--- Problem to solve ---
In the material below, the lines from the one containing "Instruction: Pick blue" through the one containing "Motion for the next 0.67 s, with" are to be given again exactly, ends included, and no others.

--- Data for analysis ---
----
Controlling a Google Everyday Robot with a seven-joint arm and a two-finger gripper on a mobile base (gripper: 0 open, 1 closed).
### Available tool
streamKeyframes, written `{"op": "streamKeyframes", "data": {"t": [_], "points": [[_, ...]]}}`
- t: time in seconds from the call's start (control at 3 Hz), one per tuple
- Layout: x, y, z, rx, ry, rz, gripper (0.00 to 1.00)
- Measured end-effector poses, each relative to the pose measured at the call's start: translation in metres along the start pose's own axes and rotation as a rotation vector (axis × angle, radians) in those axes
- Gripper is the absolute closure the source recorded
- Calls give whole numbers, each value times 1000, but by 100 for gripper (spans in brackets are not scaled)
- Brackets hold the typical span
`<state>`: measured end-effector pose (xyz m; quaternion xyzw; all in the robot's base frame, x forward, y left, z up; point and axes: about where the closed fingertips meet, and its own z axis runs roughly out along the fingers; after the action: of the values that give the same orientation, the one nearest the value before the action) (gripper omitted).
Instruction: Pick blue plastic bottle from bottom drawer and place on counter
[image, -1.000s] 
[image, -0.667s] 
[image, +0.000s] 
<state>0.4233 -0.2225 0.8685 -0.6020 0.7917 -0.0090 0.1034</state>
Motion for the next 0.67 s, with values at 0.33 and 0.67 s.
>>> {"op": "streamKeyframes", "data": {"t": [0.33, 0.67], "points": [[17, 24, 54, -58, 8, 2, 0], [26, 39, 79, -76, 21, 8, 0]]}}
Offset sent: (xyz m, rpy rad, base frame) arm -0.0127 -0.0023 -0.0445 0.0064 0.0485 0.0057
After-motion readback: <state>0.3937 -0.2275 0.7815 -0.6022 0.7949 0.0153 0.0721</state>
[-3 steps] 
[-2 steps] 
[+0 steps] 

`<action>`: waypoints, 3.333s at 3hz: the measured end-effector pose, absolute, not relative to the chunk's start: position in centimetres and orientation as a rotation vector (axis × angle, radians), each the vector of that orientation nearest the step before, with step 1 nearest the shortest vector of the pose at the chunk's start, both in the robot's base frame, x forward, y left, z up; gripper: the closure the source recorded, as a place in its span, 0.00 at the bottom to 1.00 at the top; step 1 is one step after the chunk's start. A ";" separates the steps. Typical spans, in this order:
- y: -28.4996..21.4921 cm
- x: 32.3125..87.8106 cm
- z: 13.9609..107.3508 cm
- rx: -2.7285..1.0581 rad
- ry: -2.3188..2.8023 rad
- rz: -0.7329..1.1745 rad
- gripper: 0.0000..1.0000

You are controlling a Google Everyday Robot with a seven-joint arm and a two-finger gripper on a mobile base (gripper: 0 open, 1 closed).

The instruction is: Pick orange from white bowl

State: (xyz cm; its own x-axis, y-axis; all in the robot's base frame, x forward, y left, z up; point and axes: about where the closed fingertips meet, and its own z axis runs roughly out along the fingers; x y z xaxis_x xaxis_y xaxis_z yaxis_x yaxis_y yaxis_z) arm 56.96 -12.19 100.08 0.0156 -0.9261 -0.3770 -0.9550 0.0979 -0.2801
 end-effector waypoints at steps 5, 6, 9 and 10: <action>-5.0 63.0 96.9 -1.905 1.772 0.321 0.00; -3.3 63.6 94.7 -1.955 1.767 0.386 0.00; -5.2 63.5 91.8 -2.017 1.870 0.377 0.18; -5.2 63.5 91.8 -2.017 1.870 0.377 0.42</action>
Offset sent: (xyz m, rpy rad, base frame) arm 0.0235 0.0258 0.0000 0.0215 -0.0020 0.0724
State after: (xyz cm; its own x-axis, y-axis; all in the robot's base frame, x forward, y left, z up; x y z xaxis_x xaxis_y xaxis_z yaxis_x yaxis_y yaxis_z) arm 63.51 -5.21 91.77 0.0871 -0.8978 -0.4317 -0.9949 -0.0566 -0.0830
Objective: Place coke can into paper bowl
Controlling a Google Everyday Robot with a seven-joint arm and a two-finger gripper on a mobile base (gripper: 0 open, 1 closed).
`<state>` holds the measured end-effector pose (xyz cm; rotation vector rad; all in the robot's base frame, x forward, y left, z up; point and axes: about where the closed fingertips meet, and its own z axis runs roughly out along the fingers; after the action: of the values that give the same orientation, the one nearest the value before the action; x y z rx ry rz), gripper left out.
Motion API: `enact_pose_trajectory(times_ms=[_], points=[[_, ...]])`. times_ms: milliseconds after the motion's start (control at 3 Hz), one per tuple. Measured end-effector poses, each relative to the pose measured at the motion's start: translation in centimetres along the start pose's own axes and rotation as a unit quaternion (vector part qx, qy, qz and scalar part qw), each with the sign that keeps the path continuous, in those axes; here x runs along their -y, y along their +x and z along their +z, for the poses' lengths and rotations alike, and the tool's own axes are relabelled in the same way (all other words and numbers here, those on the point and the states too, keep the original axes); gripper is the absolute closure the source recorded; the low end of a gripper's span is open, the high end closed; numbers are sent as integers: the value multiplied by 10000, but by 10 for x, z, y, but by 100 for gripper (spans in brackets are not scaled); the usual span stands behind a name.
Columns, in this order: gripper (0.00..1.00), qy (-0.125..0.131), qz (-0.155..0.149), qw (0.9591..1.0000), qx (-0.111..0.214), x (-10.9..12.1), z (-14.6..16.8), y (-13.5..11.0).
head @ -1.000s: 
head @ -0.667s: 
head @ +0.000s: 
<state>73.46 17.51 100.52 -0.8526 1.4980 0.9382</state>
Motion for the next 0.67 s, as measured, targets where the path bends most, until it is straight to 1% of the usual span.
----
--- Answer to this problem ---
Instruction: Pick blue plastic bottle from bottom drawer and place on counter
[image, -1.000s] 
[image, -0.667s] 
[image, +0.000s] 
<state>0.4233 -0.2225 0.8685 -0.6020 0.7917 -0.0090 0.1034</state>
Motion for the next 0.67 s, with values at 0.33 and 0.67 s.

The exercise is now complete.